After attending the Second Black Writers' Conference at Fisk University, Brooks wroted that, "Until 1967 my own blackness did not confront me with a shrill spelling of itself." In these readings one hears clearly the breadth of language that composed Brooks' style, drawing from standard English, older works like Edward Young's Night Thoughts, black colloquialisms, Ron Karenga. Her strong belief in the vernacular of her people is on full display, and deliberately set next to what poetry fans would recognize as "high" reference. These qualities are present in her early works too, but are more pronounced in "Riot" and the poems from In the Mecca, which were written after this change took place, and in which she strays from the blank verse, sonnets, and traditional English prosody that Carl Phillips refers to as "the master's tools" and created her own structures and prosody.


Gwendolyn Brooks Reading Her Poetry, back cover Back cover of Gwendolyn Brooks Reading Her Poetry (Caedmon Records, 1968) with liner notes by Don L. Lee. My copy is signed by Brooks and dedicated to a Bob Wilson. I speculate that this may be the Bob Wilson who ran Greenwich Village's Phoenix Book Shop and who was known as a friend to many poets.



The poet Don L. Lee, later known as Haki R. Madhubuti, reads an ode to Brooks on the album's first track, and also provides beautiful and funny liner notes that extoll Brooks' place in Black literature and plainly calls her would-be critics idiots. He writes: "The woman is armed, she's out to do positive damage to the mind. She will, she writes poetry, the way of the New words. We are privileged." He's right.

The recording is available below.

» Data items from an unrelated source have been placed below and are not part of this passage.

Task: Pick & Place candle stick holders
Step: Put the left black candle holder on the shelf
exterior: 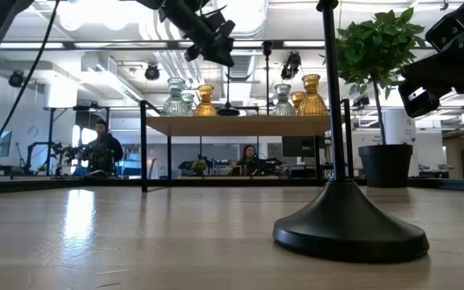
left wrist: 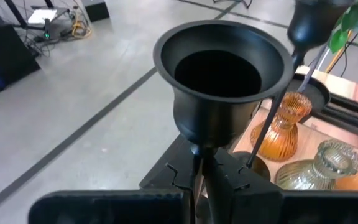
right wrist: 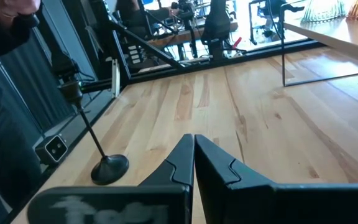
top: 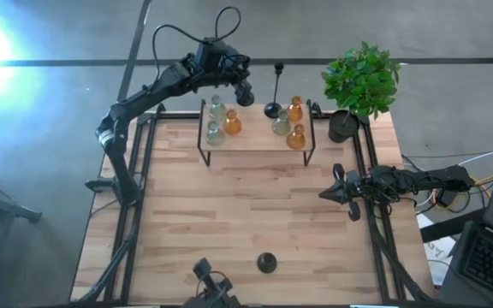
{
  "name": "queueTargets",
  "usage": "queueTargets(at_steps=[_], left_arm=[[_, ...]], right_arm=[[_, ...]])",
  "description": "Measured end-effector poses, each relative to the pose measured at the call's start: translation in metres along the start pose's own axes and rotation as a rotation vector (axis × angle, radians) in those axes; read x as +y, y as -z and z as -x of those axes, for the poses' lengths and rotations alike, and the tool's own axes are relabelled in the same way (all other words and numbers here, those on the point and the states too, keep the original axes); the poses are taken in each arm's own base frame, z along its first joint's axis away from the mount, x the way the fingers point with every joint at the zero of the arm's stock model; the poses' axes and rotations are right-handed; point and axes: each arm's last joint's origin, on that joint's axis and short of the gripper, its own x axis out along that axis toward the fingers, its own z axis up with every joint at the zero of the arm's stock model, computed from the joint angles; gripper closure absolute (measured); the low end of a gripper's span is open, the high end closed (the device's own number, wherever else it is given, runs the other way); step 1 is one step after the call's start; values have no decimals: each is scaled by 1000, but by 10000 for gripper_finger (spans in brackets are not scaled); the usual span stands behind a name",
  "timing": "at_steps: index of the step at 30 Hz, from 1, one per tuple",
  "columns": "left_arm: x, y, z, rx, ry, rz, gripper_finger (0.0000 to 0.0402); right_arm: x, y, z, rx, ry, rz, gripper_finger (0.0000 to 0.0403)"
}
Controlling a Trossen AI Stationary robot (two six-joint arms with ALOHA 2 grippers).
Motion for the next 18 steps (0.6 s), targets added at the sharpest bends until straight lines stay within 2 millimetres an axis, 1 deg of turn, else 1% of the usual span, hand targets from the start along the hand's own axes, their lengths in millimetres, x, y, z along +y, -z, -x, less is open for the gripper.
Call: queueTargets(at_steps=[3, 9, 18], left_arm=[[2, 2, 0, 20, 1, 3, 384], [3, 9, -3, 57, 62, 27, 384], [3, 18, -8, 90, 72, 31, 384]], right_arm=[[0, 0, 0, 0, 0, 0, 394], [0, 0, 0, 0, 0, 0, 394], [0, 0, 0, 0, 0, 0, 394]])
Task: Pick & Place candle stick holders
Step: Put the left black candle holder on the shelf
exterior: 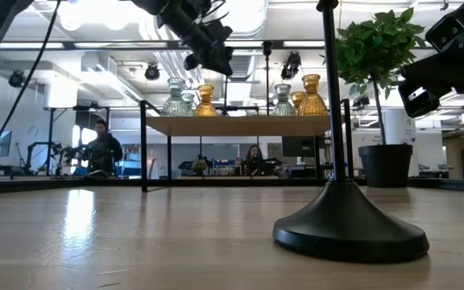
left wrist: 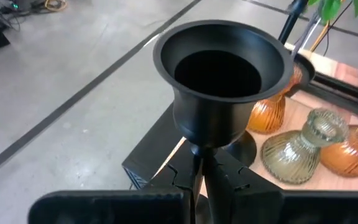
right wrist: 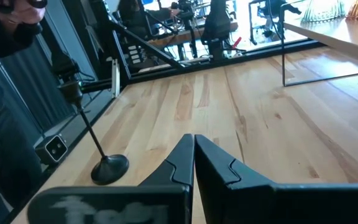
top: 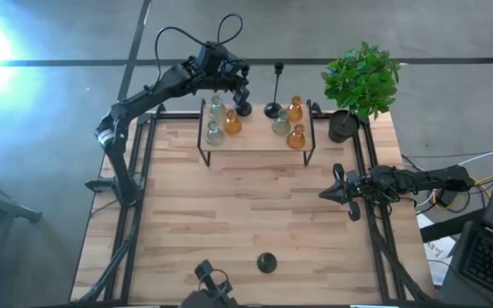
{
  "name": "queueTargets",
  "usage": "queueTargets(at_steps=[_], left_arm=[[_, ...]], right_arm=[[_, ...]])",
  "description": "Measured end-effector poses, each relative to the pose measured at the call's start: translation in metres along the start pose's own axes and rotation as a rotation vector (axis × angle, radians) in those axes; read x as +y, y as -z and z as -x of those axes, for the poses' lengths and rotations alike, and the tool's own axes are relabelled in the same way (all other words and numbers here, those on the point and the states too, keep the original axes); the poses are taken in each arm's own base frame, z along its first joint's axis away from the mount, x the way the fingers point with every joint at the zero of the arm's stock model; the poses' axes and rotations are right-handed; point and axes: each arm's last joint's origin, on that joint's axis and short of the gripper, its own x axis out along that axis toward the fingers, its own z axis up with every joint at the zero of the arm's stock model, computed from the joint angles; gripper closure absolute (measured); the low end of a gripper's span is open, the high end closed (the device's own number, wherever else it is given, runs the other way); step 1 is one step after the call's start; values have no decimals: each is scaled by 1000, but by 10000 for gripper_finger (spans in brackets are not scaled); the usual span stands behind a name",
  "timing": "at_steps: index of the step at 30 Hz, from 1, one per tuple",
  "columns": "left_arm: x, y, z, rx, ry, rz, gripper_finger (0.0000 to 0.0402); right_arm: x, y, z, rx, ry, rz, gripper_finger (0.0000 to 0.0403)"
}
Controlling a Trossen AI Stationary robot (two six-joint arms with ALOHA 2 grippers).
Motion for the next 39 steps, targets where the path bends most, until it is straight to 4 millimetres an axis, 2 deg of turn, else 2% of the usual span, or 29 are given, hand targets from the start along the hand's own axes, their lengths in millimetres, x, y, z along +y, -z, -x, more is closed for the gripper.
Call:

I feel doubly privileged to offer it to you.

DOWNLOAD: Gwendolyn Brooks - Reading Her Poetry

TRACKLISTING:

Introductory Poem
1: Gwendolyn Brooks by Don L. Lee

From A Street in Bronzeville
2: Kitchenette Building
3: Obituary for a Living Lady
4: Sadie And Maud
5: Matthew Cole
6: The Vacant Lot
7: Queen of the Blues
8: The Mother
9: The Sundays of Satin-Legs Smith

From Annie Allen
10: The Parents: People Like Our Marriage Maxie and Andrew
11: Do Not Be Afraid Of No
12: "Pygmies Are Pygmies Still, Though Percht on Alps"
13: The Rites For Cousin Vit
14: Leaves From A Loose-leaf War Diary

From The Bean Eaters
15: My Little 'Bout-town Gal
16: The Bean Eaters
17: Old Mary
18: The Lovers of the Poor
19: A Man of the Middle Class
20: Kid Bruin
21: The Ghost at the Quincy Club

From Selected Poems
22: Garbageman: The Man with the Orderly Mind
23: Weaponed Woman

From Black Expression Vol I, No. 1
24: Riot

From In the Mecca
25: Gang Girls
26: The Wall
27: The Sermon on the Warpland

From Annie Allen
28: The Children of the Poor*



* The sleeve lists this track as the first on side B but it's actually the last one on the record.